遂に第3夜目までオートマチカリーに引っ張ってしまった3夜目であるが、いかに、私の日常が平々凡々としていることの証左である。全くの笑止である。
昨日までの壮大な物語を簡潔にマトメテ、その粗筋を述べておくと、家の玄関に体当たりしてきた人がいたということなのである。
扉を開けてびびったことは3度しかなく、それは、NHK集金でも、子連れのエホバでもない。残念ながら、まだそのどちらにも、遭遇したことはないのである。道端で宗教の勧誘を受けて、逆に、その浅はかな知識で、コテンパンに論破して泣かせてしまったことはあるのだが。3度のうち2回は、放浪さんのよう自宅のがさ入れではなく、ホテルのがさ入れであった。勿論、それは、タイとインドでであるが、勿論、それは、小遣い稼ぎ賄賂せびりポリ公であり、純粋潔癖でしかない私は、まずは、トイレに駆け込んだことはいうまでもない。その先は、省略するが、ポリは、寂しそうに退散したことだけは確かである。
あとの1回はフィリピンのバンガローであり、開けると、オカマが自分のナニをピストン運動させてたってことぐらいか。
今回は、ドアを開けると、老人が「あのお、すんまへんな、私の家はどこでしょう」というのであった。
八方美人な私は、懇切丁寧に、やり取りしたのであるが、やはり、まったく拉致があがらず、「ここには住んでいない」「家に連れて行ってください」「家は榛原です、この近くです」「一人暮らしで子供たち夫婦は違うところに住んでいます」を繰り返すのであった。
榛原か・・・昔、会社の人が、何とか一戸建てを買いたいと、大阪から2時間かかる兵庫県丹波笹山か、奈良県榛原で迷いに迷って、榛原で一戸建てを買った。榛原から、まだ原付に乗るのだから、通勤圏限界地というか、東京で言えば、山梨の富士山の麓とか、霞ヶ浦から通勤するようなものかもしれない。私だけでなく、多くの会社の人が、毎日毎日人生の貴重な時間を通勤に使う無駄を哀れんだであろうが、本人は、そうでもないようで、まあ、人生いろいろ、人生それぞれで、哀れむのも、2,3秒で終了であった。
しかし、この老人は、2,3秒ではノックアウトは、無理であるということが徐々に判明し、かろうじて分かった名前だけは埒が明かないことに気がついた聡明な私は、駅まで連れて行き、そこから110番したのであった。その電話している間にも、店に入っていったり、結構徘徊するのである。俳諧老人ではなかったのである。「ここどこですか」を30秒ごとに私に質問し、「そしたら私行きますわ」と60秒ごとにいい、「ああ、もうちょっとしたら迎えに来てくれるんですかどうも」を129秒ごとにいうのであった。

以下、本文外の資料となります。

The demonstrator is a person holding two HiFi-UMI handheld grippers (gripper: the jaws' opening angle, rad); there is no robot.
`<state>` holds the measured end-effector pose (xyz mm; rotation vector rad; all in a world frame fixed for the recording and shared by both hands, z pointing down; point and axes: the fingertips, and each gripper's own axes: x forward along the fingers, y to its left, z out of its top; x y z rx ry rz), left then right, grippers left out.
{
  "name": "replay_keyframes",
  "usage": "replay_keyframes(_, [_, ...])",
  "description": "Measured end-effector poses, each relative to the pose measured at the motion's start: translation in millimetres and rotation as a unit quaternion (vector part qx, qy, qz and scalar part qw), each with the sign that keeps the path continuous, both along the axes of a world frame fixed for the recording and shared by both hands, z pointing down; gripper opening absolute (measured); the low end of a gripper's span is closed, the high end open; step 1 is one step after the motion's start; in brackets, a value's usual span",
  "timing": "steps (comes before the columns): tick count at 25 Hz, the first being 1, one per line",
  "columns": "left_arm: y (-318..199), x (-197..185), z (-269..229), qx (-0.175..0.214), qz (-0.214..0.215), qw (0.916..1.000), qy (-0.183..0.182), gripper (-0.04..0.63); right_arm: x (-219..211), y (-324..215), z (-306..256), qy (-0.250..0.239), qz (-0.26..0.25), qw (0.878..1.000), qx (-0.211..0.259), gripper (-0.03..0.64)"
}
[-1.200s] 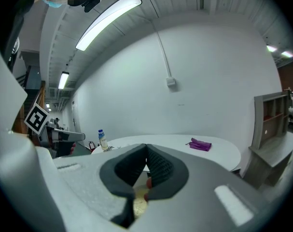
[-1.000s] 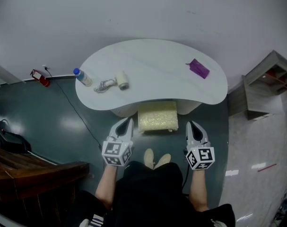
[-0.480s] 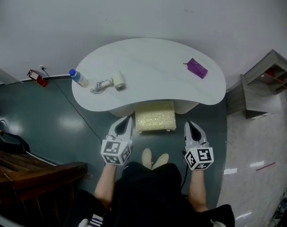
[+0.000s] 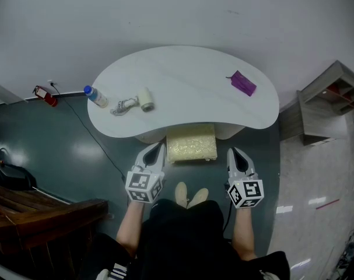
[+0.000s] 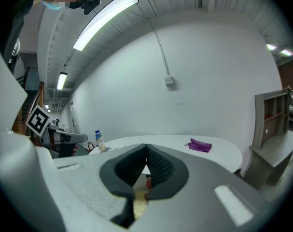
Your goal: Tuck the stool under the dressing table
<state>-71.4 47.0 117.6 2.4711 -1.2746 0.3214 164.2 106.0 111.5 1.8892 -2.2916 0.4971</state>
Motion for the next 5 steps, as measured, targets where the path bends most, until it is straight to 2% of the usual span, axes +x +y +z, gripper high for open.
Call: replay_keyframes(5, [-4.5,4.4,2.7,-0.005,0.003,1.0,0.004,0.006,2.2,-3.4,3.3,-0.001,0.001,1.0,-0.004,0.003])
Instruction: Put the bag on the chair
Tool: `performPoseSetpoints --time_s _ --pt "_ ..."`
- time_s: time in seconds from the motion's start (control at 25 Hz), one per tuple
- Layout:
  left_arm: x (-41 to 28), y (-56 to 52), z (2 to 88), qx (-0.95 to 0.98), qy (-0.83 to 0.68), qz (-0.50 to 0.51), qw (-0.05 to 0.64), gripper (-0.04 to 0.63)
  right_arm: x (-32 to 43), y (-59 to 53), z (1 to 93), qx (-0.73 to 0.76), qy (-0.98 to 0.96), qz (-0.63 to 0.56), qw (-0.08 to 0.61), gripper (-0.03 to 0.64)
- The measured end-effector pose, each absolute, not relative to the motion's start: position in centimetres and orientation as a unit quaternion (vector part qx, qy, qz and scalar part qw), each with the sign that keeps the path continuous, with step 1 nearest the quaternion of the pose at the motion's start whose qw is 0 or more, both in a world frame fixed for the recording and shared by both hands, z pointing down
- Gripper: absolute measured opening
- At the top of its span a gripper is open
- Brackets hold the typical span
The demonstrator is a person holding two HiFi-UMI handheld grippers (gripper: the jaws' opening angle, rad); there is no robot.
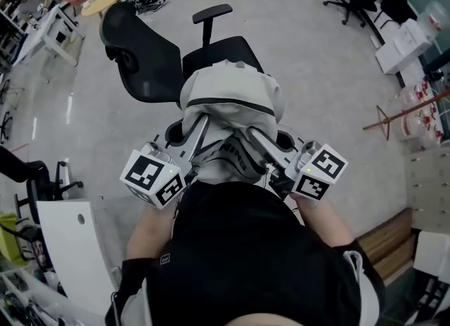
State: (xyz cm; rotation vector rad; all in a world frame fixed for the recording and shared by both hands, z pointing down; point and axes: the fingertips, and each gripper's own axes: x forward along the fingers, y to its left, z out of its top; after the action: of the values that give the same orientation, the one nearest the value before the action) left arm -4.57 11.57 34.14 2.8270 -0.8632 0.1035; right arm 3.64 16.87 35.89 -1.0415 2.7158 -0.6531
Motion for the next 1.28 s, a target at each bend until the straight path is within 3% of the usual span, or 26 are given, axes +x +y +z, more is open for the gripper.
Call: performPoseSetpoints --time_s 0.36,0.68,1.04,1.28 --pt "-4.2 1.3 30.5 0.971 -0.21 -0.002 0.114 0.031 3.7 7.3 32.0 -0.4 0.89 -0.189 0.107 0.038" --pt "-7.8 -8.2 26.3 0.98 -0.186 -0.004 0.072 0.031 0.4 -2.4 28.2 -0.432 0.877 -0.159 0.14 0.039" --pt "-9.0 -15.3 27.4 0.977 -0.206 0.012 0.056 0.031 -0.9 -9.5 29.6 -0.439 0.869 -0.185 0.132 0.04" --pt "-7.1 -20.7 30.8 0.963 -0.255 0.037 0.08 0.034 1.1 -14.9 32.3 -0.413 0.88 -0.209 0.107 0.039"
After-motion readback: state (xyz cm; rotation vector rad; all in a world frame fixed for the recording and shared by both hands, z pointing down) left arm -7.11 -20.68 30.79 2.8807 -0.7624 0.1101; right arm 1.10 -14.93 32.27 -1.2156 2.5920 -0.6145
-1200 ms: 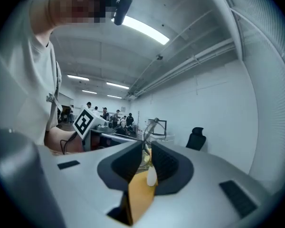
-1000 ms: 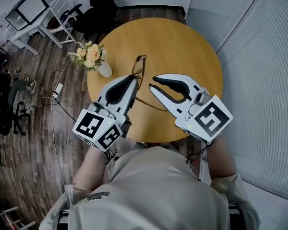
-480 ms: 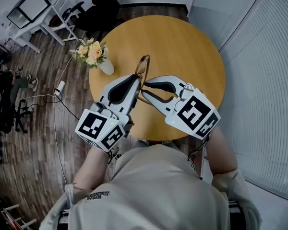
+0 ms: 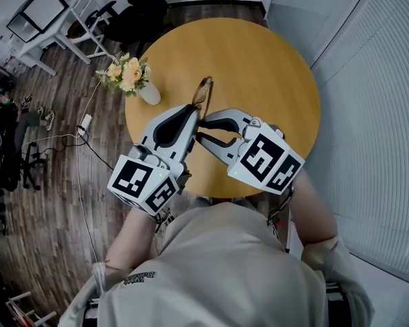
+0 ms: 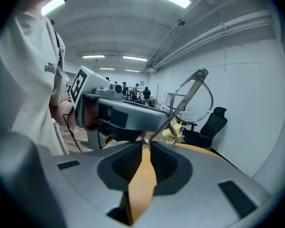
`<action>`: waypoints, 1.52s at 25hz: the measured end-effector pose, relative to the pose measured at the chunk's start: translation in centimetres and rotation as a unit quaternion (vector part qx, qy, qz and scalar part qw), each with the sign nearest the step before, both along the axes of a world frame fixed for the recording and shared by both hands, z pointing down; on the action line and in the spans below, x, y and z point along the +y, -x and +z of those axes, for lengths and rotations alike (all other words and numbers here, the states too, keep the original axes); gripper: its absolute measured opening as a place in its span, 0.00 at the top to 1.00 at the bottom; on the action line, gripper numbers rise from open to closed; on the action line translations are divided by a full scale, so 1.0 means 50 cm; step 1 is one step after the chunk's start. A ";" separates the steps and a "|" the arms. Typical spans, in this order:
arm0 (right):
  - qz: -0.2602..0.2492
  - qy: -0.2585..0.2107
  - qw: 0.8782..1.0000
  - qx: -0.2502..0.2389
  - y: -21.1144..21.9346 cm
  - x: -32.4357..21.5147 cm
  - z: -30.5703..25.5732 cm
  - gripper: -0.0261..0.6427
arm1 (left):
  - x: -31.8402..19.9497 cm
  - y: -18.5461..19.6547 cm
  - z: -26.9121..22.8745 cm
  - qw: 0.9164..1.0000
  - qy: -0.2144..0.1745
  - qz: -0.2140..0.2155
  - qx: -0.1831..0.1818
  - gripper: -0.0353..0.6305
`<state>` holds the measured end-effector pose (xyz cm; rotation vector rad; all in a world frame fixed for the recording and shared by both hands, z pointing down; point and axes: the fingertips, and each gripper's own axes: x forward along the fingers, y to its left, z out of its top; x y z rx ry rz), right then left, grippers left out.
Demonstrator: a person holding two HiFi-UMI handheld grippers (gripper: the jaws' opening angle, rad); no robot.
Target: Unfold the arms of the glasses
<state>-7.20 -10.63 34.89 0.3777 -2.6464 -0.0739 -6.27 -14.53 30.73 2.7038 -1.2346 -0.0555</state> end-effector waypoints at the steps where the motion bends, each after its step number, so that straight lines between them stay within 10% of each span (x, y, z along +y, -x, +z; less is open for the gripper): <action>1: 0.002 0.001 1.000 0.002 0.002 -0.002 0.004 0.90 | 0.000 -0.003 0.002 1.000 0.000 0.002 -0.001 0.88; 38: 0.115 -0.029 0.993 0.025 -0.141 -0.099 -0.010 0.90 | -0.076 0.105 0.081 0.995 0.012 -0.047 -0.084 0.88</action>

やがて、警察官2人がやってきた。ひとりは、20代前半だ。私の名前や連絡先を聞いてきた。私は、今まで、一度も先生以外の公務員になろうと思ったことはない。特に警察になる奴の気がしれないと若い頃は思っていた。今は、そう思ってはいないが、やはり警察が来ると身構えるし、緊張の戦慄が走るし、どこか卑屈になり、コソコソしてしまうのである。しかし、この警官がメモに書く文字が子供文字だったので、妙に微笑ましく、子供を扱うように、優しく包み込むような優しさで私は接したのであった。温かい目で警官に漢字を教えてあげる親切極まりない私であった。
年上のほうの警官が、ああ、認知症の人ですね、といい、認知症でも一人暮らしするんだなあ、と思い、危なっかしい生活だなあ、と思うのであった。私とて、それそろ、結婚式より葬式が多くなってくる世代というか、今は、どちらもない世代であろうか。
まあ、そんな訳で、その人を引き渡した後、2時間後ぐらいに家族の方がお礼をいいにきた。そうか、あの老人の中には、もう家族と住んでいても、家族はいないのか、そう思ったのであった。
もう続きはないよ、まっすぐな道で寂しいから。